A police officer gave a presentation at an assembly at Windsor High School in Colorado. His objective was to teach the kids about Internet safety, and to do this he showed the students how posting pictures on Myspace can be dangerous.

Students and parents at Windsor High School are outraged after a Wyoming police officer doing a presentation on Internet safety scrutinized individual students’ MySpace pages. . . . The officer, John F. Gay III of the Cheyenne Police Department, picked out six or seven Windsor High School students’ MySpace pages and began to criticize photos, comments and other content until one student left the room crying.

The students say he made very inappropriate remarks, claimed he had sent the student’s pictures to an inmate in prison, and launched into a discussion about the crimes that result from stalkers finding photos on Myspace. The officer disputes most of the allegations made by the students, and the principal and other faculty members back up the officer, so there is still some question over what actually happened. Regardless, the officer admits to some allegations, and in my opinion, these admitted statements should have been left out.
Well-intentioned, but poorly executed.
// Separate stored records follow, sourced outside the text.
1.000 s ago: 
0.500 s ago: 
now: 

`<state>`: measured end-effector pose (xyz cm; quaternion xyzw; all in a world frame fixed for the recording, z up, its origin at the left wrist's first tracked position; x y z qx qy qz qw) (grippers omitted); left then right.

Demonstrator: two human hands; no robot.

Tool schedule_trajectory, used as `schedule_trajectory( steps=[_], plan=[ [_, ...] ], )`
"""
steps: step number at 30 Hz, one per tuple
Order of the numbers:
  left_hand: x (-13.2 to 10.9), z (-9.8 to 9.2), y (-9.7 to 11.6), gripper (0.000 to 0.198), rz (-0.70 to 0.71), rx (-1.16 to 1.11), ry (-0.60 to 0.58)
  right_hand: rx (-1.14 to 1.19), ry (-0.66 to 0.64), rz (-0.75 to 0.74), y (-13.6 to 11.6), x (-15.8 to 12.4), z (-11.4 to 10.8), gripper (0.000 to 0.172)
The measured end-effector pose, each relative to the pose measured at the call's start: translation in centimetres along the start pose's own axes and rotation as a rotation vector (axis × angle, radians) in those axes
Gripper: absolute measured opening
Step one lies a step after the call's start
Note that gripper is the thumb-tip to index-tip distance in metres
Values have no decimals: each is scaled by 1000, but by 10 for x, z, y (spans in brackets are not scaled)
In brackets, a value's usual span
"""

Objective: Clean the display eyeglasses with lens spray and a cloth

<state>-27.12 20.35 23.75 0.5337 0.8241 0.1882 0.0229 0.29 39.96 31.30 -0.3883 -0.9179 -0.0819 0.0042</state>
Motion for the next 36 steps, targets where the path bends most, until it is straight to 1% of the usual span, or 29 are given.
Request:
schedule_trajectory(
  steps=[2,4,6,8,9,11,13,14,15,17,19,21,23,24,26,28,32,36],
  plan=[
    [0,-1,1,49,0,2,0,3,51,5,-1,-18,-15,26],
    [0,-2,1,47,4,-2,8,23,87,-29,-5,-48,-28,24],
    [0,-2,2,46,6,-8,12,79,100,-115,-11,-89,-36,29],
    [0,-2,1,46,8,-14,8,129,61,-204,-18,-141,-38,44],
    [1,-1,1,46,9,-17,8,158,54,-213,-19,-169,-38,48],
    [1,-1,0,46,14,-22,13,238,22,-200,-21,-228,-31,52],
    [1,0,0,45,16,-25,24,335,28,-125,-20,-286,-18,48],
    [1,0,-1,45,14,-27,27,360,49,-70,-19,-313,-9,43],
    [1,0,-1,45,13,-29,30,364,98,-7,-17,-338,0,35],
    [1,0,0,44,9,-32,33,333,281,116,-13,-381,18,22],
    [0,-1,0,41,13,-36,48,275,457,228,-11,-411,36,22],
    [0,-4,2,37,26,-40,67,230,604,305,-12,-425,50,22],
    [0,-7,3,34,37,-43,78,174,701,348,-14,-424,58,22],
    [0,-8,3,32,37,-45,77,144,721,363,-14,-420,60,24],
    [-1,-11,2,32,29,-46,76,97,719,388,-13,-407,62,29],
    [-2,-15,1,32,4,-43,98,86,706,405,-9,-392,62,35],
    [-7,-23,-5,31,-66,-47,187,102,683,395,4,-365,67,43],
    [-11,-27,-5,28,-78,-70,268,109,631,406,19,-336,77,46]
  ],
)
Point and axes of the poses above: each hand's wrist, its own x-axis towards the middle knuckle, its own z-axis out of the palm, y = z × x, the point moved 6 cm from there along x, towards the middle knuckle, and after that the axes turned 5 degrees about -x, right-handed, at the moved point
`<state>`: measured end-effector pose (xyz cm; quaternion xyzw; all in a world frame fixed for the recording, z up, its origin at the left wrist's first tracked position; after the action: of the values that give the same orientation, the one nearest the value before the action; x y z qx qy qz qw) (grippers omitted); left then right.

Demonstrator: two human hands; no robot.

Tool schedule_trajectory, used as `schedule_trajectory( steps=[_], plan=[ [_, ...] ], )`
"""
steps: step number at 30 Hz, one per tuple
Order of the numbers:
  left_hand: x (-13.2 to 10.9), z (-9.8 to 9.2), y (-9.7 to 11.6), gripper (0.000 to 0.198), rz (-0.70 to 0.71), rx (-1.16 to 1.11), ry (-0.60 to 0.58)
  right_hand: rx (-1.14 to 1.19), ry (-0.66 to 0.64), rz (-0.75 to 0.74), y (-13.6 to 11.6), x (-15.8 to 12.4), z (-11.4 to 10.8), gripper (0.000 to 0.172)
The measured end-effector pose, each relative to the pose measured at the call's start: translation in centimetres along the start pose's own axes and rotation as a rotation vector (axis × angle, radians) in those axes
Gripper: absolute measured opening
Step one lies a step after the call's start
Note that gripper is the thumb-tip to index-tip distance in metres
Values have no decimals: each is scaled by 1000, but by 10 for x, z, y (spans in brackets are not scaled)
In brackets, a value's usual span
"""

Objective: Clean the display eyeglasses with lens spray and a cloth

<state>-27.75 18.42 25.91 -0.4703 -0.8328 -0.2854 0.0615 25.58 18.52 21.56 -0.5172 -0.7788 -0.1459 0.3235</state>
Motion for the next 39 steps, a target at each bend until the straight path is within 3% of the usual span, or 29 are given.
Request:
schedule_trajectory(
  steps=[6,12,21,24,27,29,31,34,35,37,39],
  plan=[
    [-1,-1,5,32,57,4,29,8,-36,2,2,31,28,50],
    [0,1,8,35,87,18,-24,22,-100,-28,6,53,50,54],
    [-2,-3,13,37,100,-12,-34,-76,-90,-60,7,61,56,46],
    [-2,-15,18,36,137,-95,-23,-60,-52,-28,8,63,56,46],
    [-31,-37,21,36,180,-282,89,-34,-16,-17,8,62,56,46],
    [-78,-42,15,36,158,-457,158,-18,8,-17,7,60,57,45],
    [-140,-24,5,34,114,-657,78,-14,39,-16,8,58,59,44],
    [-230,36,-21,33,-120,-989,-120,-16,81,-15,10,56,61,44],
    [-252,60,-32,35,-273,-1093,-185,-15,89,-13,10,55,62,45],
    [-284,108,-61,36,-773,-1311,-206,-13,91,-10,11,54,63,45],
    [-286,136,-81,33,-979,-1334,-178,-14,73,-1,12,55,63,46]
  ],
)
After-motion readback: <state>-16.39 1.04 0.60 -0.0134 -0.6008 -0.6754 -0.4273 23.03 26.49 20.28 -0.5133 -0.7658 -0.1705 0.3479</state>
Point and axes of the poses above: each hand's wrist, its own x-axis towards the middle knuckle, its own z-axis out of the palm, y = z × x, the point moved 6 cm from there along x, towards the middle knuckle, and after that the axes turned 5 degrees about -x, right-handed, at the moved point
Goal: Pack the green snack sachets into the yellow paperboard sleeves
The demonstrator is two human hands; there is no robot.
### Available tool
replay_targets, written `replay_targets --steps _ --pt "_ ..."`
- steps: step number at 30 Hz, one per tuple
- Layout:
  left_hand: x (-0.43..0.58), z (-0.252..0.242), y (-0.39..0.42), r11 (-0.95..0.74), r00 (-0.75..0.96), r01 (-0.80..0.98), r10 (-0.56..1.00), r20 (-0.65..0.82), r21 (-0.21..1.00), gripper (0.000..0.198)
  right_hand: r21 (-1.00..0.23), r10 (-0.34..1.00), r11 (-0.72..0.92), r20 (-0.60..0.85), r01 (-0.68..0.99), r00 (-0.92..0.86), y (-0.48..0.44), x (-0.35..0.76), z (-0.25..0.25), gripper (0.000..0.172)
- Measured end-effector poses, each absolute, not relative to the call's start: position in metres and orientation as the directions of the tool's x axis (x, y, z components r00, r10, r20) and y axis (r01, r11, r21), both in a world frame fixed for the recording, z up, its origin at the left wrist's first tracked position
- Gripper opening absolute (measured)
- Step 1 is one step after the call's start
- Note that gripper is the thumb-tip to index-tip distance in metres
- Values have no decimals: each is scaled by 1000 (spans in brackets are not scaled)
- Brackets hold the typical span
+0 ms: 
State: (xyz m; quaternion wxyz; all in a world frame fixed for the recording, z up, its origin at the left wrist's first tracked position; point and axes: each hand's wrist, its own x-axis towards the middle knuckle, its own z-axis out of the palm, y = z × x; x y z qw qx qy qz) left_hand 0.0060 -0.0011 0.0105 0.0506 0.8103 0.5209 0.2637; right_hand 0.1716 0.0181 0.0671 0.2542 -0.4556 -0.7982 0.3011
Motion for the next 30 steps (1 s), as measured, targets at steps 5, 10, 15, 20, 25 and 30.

The student he humiliated DID immediately delete her Myspace profile, but how could this have been presented better, without such blatant scare tactics? Realistically, this has the potential to be a good way to show kids just how public their open Myspace profile is, but the officer was just winging it. He needed to use better judgment, and the support of more parties. We can probably learn a few things from this officer’s mistakes. A few ideas come to mind:

  1. This should have only been done in front of a small group of students, such as a single classroom; not the entire student body in the auditorium.
  2. He could have worked with the parents, and received their permission first.
  3. He could have selectively chosen the profiles beforehand, and found some that didn’t have compromising content. Just having an authority figure pull up the public information, even inoffensive information, and showing it in front of everyone, may have driven the point home well enough.
  4. In the small classroom setting, it would be appropriate to select several student profiles, and not single any one out. Incidentally, he showed about six or seven, but that seems meaningless when compared with a student body of hundreds.
  5. He shouldn’t have dwelled too long on any profile, extracting information like phone numbers and other personal data. If the students see someone accessing their profile, they’ll immediately start thinking about what sort of content is on there. You can’t force a student to use the web responsibly, but you can show them reasons they should. Just watching an adult looking at their profile could be good incentive.
  6. An officer, someone the children have never met, was not the best choice. How much better would it have been if the person was a teacher, someone the students respect?
  7. The presenter could have ended on a humorous note by showing his own Myspace profile, with a strategically planted “humiliating” photo from his younger days.

What do you think? Does this sort of presentation, well thought-out, have potential to explain Internet safety, or is this just a case of “scare tactics” that should be avoided altogether?